* YOUR TASK *
From the first line to the last, set down the data exactly as given.

BEGIN

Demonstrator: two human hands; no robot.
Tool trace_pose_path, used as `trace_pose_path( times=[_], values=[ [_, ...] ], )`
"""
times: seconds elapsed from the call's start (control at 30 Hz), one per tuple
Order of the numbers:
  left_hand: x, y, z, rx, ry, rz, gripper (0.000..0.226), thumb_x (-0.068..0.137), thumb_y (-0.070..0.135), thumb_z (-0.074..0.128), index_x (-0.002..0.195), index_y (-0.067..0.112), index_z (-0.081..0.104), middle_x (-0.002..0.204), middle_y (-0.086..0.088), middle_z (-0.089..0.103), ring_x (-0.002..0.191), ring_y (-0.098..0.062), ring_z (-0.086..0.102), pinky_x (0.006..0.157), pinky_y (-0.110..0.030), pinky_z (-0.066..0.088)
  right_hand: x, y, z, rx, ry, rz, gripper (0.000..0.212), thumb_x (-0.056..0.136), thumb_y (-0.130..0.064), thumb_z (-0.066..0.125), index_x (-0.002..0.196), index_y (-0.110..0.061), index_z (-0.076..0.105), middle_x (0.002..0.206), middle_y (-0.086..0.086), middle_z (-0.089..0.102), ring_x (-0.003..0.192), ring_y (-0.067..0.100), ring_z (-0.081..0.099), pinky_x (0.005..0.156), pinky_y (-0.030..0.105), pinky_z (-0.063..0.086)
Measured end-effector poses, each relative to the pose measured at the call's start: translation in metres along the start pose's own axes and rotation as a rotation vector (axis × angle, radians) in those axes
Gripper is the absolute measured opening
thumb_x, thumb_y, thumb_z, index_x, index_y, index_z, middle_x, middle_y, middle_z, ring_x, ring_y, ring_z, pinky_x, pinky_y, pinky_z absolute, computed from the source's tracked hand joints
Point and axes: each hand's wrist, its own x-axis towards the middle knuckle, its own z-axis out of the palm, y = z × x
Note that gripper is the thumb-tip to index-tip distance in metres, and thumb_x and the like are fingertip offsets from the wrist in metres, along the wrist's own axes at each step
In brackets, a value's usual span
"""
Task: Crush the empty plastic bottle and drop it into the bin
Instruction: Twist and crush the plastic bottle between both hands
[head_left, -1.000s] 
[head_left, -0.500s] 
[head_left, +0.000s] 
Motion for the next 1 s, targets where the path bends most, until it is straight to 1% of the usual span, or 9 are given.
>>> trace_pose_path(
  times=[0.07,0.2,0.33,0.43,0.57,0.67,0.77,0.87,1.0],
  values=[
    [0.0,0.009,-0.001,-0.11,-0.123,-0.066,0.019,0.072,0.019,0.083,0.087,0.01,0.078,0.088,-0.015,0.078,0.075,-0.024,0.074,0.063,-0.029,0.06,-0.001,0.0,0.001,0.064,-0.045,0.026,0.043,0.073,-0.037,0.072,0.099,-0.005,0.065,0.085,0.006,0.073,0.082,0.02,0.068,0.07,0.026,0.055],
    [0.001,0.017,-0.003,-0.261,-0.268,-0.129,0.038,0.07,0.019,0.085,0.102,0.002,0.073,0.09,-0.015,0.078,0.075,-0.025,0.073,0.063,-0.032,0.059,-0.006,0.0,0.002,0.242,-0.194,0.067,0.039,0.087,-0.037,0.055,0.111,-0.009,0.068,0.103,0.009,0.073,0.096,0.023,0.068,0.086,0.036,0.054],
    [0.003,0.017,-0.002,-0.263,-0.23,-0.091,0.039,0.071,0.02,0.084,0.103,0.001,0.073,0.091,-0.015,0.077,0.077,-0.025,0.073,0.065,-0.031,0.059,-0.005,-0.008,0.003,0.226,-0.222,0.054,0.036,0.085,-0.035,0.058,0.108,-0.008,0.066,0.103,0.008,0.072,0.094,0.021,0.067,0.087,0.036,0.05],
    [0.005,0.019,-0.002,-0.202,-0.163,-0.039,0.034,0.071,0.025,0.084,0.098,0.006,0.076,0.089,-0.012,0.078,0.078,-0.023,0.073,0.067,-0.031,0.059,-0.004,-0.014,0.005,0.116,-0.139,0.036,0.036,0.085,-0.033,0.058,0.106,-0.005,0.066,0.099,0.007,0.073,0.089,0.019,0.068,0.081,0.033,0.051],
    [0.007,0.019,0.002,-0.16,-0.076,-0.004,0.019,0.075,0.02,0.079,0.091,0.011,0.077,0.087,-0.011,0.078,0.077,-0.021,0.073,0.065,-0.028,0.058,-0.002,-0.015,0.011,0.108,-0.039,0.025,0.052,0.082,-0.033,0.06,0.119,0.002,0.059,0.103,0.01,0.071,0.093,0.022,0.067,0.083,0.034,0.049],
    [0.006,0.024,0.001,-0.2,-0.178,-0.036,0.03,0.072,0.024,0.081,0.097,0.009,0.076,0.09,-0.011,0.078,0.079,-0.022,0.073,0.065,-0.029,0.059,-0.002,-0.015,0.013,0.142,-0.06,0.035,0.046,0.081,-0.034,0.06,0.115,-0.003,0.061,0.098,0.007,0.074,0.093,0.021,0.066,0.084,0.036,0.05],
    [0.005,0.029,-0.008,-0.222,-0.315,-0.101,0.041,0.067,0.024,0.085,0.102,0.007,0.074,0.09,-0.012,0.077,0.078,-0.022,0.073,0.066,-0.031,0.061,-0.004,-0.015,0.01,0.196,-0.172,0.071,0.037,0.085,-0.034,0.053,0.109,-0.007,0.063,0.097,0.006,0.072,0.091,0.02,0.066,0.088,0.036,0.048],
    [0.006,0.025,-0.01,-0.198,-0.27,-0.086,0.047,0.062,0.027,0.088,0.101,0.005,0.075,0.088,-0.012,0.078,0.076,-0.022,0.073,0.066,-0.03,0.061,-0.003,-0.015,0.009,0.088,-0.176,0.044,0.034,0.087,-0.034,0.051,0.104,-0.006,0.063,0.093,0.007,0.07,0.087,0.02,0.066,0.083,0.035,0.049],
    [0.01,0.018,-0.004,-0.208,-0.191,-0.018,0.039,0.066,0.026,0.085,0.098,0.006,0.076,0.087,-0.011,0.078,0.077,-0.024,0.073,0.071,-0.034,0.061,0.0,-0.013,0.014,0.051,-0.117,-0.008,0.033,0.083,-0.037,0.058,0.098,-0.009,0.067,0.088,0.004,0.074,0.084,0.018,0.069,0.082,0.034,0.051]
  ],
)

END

* ANSWER SPACE *
Demonstrator: two human hands; no robot.
Tool trace_pose_path, used as `trace_pose_path( times=[_], values=[ [_, ...] ], )`
"""
times: seconds elapsed from the call's start (control at 30 Hz), one per tuple
Order of the numbers:
  left_hand: x, y, z, rx, ry, rz, gripper (0.000..0.226), thumb_x (-0.068..0.137), thumb_y (-0.070..0.135), thumb_z (-0.074..0.128), index_x (-0.002..0.195), index_y (-0.067..0.112), index_z (-0.081..0.104), middle_x (-0.002..0.204), middle_y (-0.086..0.088), middle_z (-0.089..0.103), ring_x (-0.002..0.191), ring_y (-0.098..0.062), ring_z (-0.086..0.102), pinky_x (0.006..0.157), pinky_y (-0.110..0.030), pinky_z (-0.066..0.088)
  right_hand: x, y, z, rx, ry, rz, gripper (0.000..0.212), thumb_x (-0.056..0.136), thumb_y (-0.130..0.064), thumb_z (-0.066..0.125), index_x (-0.002..0.196), index_y (-0.110..0.061), index_z (-0.076..0.105), middle_x (0.002..0.206), middle_y (-0.086..0.086), middle_z (-0.089..0.102), ring_x (-0.003..0.192), ring_y (-0.067..0.100), ring_z (-0.081..0.099), pinky_x (0.005..0.156), pinky_y (-0.030..0.105), pinky_z (-0.063..0.086)
Measured end-effector poses, each relative to the pose measured at the call's start: translation in metres along the start pose's own axes and rotation as a rotation vector (axis × angle, radians) in those axes
Gripper is the absolute measured opening
thumb_x, thumb_y, thumb_z, index_x, index_y, index_z, middle_x, middle_y, middle_z, ring_x, ring_y, ring_z, pinky_x, pinky_y, pinky_z absolute, computed from the source's tracked hand joints
Point and axes: each hand's wrist, its own x-axis towards the middle knuckle, its own z-axis out of the palm, y = z × x
Note that gripper is the thumb-tip to index-tip distance in metres, and thumb_x and the like are fingertip offsets from the wrist in metres, along the wrist's own axes at each step
In brackets, a value's usual span
"""
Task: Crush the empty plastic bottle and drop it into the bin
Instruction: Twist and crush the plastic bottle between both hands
[head_left, -1.000s] 
[head_left, -0.500s] 
[head_left, +0.000s] 
Motion for the next 1 s, targets where the path bends most, until it is straight to 1% of the usual span, or 9 are given.
>>> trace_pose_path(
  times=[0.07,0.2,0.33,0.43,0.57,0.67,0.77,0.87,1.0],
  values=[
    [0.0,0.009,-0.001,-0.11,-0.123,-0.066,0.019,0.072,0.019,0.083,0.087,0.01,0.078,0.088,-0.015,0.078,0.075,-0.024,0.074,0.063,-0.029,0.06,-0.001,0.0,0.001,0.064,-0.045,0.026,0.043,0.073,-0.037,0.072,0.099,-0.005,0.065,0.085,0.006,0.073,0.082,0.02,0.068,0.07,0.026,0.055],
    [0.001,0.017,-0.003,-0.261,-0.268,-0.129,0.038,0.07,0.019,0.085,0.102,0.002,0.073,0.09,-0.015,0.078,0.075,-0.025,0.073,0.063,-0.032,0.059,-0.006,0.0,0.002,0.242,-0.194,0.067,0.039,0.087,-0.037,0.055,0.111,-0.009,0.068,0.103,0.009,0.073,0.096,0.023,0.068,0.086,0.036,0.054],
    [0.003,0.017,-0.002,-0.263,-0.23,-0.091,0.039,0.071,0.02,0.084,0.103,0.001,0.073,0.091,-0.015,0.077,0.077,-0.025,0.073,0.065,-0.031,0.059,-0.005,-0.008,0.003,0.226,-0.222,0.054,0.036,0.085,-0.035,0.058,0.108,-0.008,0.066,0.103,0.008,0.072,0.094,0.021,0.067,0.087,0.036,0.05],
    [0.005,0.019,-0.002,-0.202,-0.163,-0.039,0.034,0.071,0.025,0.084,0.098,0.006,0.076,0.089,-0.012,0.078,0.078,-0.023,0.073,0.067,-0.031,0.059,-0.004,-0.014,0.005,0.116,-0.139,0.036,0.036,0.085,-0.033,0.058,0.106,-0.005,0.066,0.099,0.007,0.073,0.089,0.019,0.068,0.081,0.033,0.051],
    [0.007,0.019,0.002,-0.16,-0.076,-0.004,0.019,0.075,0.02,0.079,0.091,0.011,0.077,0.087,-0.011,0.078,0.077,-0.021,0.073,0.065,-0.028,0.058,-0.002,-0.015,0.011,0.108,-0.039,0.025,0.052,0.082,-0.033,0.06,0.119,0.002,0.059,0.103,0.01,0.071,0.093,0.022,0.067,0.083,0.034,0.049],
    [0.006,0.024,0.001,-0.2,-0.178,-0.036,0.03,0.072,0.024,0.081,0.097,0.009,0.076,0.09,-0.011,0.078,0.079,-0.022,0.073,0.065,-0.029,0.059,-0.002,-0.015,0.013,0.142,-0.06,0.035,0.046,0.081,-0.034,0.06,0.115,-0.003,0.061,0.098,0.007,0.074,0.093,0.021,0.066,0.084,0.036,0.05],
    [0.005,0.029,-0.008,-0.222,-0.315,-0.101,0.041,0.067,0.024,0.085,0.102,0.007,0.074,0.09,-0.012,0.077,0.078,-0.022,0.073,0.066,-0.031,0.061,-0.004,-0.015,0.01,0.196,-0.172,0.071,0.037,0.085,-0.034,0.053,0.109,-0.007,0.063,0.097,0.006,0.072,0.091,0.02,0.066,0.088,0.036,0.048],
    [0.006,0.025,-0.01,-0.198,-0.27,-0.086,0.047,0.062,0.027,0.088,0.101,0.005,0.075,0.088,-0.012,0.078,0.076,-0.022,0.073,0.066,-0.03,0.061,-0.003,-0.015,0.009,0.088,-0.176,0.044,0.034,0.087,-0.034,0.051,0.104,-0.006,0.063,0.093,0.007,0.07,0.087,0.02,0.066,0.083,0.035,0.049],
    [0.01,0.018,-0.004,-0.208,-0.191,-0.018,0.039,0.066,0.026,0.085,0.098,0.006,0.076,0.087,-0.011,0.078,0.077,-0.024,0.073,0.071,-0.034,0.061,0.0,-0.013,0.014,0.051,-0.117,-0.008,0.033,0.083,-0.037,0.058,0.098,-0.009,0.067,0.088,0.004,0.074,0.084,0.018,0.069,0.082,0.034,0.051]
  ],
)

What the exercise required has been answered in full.